[Material to process — start]

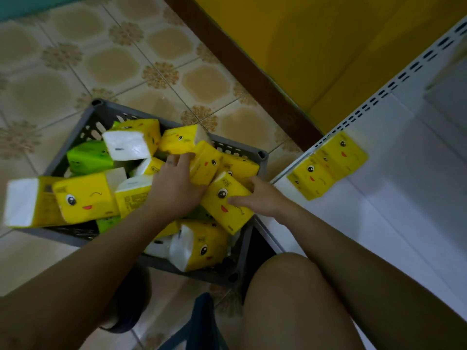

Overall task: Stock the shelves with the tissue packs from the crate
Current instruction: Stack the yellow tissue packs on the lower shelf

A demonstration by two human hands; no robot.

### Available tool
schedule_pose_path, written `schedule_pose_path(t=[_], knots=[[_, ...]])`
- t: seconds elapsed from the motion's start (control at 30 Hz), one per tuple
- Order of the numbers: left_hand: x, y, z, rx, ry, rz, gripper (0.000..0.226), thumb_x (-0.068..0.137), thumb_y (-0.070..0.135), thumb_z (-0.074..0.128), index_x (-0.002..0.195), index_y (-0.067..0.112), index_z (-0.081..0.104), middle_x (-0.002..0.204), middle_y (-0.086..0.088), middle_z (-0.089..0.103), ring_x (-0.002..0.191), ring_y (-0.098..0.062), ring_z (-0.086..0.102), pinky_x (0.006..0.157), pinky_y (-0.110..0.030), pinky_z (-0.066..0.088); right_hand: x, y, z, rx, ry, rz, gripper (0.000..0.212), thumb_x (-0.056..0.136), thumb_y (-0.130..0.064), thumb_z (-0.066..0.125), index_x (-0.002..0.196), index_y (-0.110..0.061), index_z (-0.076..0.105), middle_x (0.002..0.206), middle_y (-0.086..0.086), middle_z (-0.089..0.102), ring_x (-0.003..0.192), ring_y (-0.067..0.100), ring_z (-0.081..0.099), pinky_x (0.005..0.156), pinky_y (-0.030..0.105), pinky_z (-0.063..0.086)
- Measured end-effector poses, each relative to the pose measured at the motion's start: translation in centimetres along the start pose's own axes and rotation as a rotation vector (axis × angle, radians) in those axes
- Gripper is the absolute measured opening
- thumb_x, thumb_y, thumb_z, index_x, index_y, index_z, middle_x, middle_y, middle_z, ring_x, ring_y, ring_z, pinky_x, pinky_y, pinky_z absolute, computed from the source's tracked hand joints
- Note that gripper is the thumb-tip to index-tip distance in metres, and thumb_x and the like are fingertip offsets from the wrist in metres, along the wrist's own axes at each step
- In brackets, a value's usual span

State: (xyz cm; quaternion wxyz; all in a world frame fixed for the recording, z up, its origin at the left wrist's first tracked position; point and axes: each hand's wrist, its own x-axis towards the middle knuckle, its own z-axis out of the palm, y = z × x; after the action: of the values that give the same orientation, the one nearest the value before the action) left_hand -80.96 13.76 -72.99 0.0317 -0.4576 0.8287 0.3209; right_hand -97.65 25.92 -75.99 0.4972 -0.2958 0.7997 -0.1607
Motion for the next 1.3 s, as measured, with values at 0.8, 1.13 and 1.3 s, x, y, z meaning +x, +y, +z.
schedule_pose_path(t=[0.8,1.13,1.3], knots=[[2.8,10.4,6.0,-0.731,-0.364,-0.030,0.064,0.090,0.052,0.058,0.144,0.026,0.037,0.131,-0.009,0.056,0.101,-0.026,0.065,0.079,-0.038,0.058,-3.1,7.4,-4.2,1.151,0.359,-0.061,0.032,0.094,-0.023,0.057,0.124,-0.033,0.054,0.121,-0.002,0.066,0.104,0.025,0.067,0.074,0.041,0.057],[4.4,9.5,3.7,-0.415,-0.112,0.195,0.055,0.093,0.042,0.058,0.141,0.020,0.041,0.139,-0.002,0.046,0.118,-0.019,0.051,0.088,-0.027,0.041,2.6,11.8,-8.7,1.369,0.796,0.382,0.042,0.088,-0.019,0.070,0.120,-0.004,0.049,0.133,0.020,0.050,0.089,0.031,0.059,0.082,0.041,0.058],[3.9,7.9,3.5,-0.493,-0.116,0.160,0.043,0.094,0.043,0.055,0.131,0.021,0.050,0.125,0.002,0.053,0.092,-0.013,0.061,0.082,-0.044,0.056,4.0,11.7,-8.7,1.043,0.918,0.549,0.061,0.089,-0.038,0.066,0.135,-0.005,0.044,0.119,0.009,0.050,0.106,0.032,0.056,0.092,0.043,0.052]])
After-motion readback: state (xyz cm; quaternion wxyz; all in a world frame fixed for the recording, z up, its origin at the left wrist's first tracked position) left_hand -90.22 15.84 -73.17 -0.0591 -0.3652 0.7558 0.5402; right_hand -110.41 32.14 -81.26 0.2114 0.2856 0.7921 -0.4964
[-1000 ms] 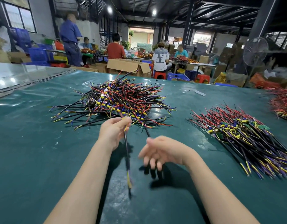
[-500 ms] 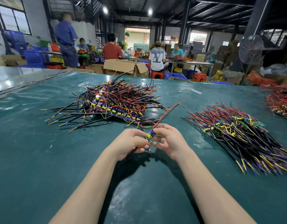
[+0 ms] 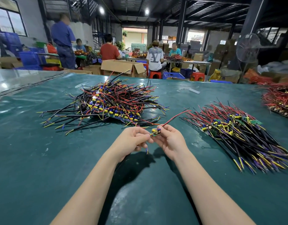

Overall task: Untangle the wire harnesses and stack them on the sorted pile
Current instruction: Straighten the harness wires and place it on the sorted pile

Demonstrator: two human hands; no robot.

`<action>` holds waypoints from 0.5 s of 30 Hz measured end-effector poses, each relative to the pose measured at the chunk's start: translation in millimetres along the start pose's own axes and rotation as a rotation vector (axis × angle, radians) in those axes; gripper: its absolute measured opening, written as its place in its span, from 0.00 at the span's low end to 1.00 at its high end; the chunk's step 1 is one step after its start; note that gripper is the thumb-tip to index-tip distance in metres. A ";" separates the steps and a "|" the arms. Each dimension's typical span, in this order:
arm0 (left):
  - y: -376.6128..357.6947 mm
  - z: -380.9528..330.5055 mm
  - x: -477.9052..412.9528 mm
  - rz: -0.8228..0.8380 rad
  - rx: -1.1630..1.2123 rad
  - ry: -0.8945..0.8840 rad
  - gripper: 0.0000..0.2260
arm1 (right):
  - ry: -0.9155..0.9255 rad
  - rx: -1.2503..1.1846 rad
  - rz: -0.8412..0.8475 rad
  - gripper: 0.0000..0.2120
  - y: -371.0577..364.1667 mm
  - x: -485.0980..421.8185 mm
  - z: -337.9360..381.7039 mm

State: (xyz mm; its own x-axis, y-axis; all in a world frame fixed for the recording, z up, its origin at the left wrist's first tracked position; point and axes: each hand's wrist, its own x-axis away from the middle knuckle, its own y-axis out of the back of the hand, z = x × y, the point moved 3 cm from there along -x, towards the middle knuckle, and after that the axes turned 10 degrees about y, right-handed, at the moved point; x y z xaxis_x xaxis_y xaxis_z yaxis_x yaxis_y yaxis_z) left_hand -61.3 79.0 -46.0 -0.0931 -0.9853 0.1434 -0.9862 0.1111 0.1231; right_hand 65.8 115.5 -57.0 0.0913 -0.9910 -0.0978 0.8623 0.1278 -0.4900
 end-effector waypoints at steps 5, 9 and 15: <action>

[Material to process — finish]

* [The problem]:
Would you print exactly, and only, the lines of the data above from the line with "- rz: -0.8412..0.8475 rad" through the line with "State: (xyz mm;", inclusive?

* [Result of the exercise]:
  - rz: -0.8412..0.8475 rad
  - gripper: 0.0000..0.2120
  - y: -371.0577..364.1667 mm
  - x: -485.0980..421.8185 mm
  - z: -337.9360..381.7039 mm

State: (xyz mm; its own x-axis, y-axis; all in a world frame fixed for the recording, z up, its origin at the left wrist's first tracked position; point and axes: each hand's wrist, its own x-axis away from the middle knuckle, its own y-axis out of the back of the hand, z = x × y, the point moved 3 cm from there along -x, towards the middle knuckle, and after that the axes turned 10 degrees about y, right-handed, at the moved point; x y z xaxis_x xaxis_y xaxis_z yaxis_x yaxis_y yaxis_z) left_hand -61.3 79.0 -46.0 -0.0931 -0.9853 0.1434 -0.9862 0.1111 0.1231; right_hand 65.8 115.5 -57.0 0.0913 -0.9910 -0.0978 0.8623 0.1278 -0.4900

No further output is expected.